Could Binayak Sen then become an icon for our times? A slogan in his support says, quite simply, “If Binayak Sen is guilty of sedition, so are we.” The radical chic certainly see it as a cause. People Tree, a Delhi-based design studio and shop, has already launched a hand-painted T-shirt featuring Binayak Sen and is expected to follow it up with screen-painted ones. “I think the artworks are a result of the outrage and anguish that artists, like writers, feel about the shrinking democratic space and the false judgement,” says Orijit Sen, co-founder of People Tree.
Radical angst is only to be expected. What sets the issue apart is the great support the doctor is now drawing in middle-class India. Politicians from the Congress party admit that the verdict of the sessions court in Raipur is an embarrassment for the country and say they hope it will go away. Lawyers across the political spectrum know the case is bogus and could only have been made to stick in Chhattisgarh that has draconian laws to combat Maoists. Outside the state, in fact, even the BJP is very muted about the issue.
“There is sympathy both at home and abroad,” says wife Ilina, “but not in the state establishment.”

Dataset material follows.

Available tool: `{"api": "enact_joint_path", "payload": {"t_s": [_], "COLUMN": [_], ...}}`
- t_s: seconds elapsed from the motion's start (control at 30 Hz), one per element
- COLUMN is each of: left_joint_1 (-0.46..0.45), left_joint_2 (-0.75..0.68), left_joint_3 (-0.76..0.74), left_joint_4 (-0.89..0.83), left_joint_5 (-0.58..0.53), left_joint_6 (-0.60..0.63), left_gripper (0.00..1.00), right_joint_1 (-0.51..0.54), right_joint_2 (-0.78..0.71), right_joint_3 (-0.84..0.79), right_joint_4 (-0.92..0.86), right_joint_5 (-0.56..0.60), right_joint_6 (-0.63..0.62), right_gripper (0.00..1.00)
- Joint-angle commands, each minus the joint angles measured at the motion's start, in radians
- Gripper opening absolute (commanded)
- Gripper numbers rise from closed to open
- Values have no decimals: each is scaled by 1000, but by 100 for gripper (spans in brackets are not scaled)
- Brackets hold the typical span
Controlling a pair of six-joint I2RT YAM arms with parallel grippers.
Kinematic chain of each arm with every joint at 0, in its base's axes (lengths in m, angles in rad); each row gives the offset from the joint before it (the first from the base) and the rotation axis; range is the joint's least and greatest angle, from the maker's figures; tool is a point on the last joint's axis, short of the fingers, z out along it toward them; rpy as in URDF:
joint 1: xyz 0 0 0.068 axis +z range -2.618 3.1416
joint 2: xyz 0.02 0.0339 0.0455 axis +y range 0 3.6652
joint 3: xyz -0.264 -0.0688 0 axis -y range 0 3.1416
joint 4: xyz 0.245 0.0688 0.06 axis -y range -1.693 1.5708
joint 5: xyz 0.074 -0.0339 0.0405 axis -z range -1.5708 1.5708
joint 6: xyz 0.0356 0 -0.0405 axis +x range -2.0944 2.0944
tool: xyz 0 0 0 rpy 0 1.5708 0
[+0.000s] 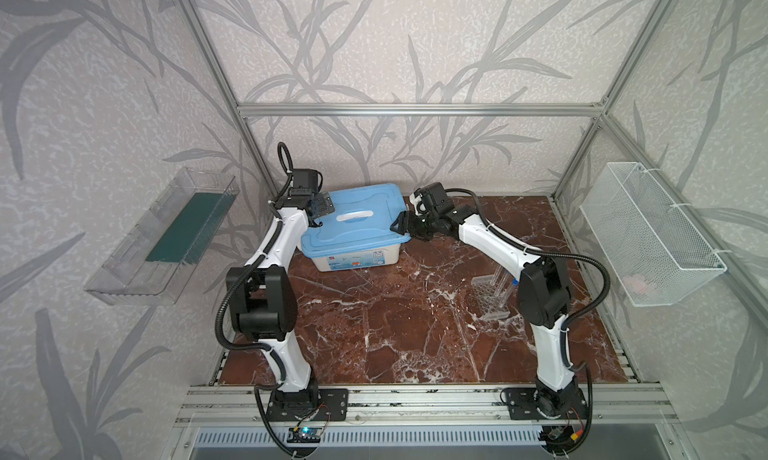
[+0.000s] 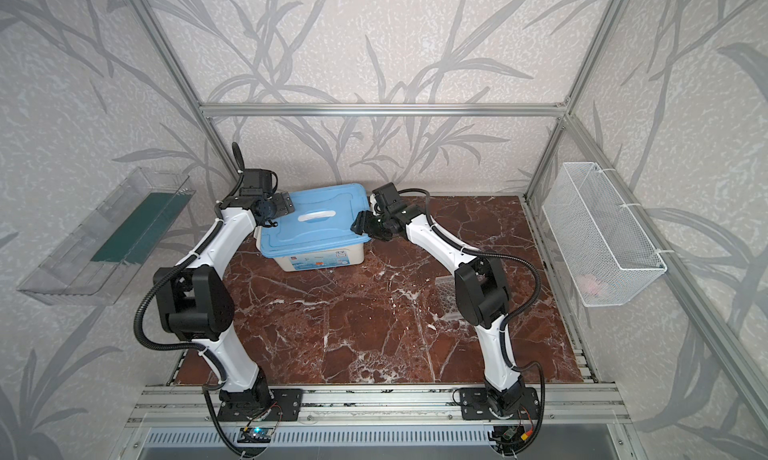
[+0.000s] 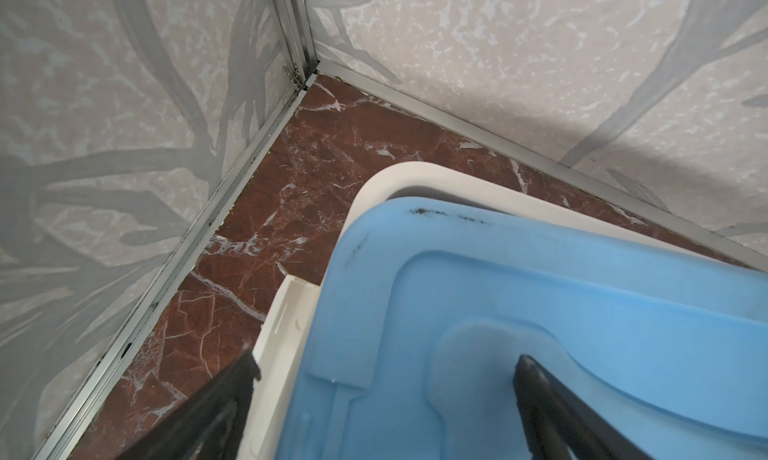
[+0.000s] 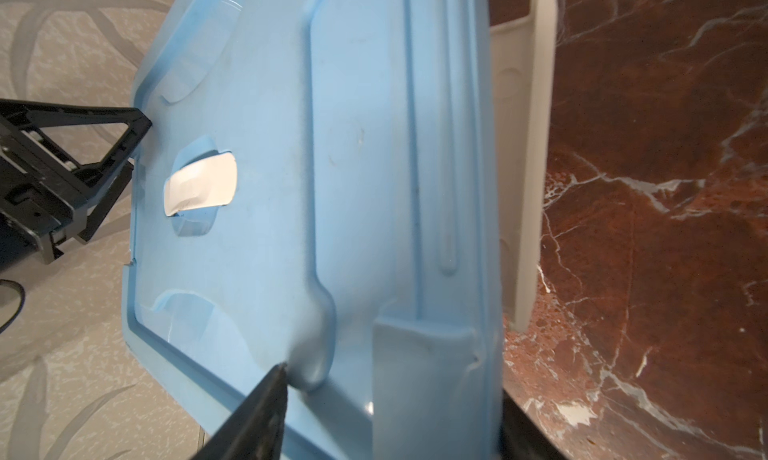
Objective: Organize the chemistry lab equipment
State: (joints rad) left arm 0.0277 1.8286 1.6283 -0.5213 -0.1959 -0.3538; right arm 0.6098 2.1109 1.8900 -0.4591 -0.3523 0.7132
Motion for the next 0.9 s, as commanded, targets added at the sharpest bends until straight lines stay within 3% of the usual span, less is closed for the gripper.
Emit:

Ashis Nandy says that Indians are not really ideologically inclined but tend to be inspired by exemplary lives lived. “As a people, we understand faith and morality, but do not relate to ideology. So it is Binayak’s work as a doctor that gives him a legitimacy an activist or a writer can never have.” As Gandhi believed, a life should be the message. And as the narrative about Binayak Sen has changed, so has the image. Earlier, when the case began, the media repeatedly used a photograph that showed the doctor looking rather fierce with a long, flowing beard. Now the beard has gone and he looks much more the picture of the benevolent doctor. From Maoist sympathiser, he has become the good doctor.
Support in the media too has been across the spectrum this time round. Even outlets who routinely label writers and activists as anti-nationals have been cautious. Usually, the right-wing brigade on the internet heckles and abuses individuals perceived as being liberal and/or radical. But in this case the picture seems somewhat different. Kanchan Gupta, writing in the pro-BJP Pioneer, is one of the few commentators who has termed it a “fair trial”. For a change, the critics of his view outnumber the supporters.
The next question, therefore, is whether the Binayak Sen affair can actually be an education. Human rights lawyer Colin Gonsalves says, “Binayak Sen is no longer just a person. He has become a symbol.” At one level, the story is about a great surge of sympathy for a man of commitment and courage. At another level, the issue can also be a turning point for the way in which mainstream society and the media either disregard or pillory activism. Gonsalves says the “Binayak episode indicates a sea-shift in the way society sees social activism”.
Perhaps. But, at the very least, it reminds us that there are people who care about how the other half lives.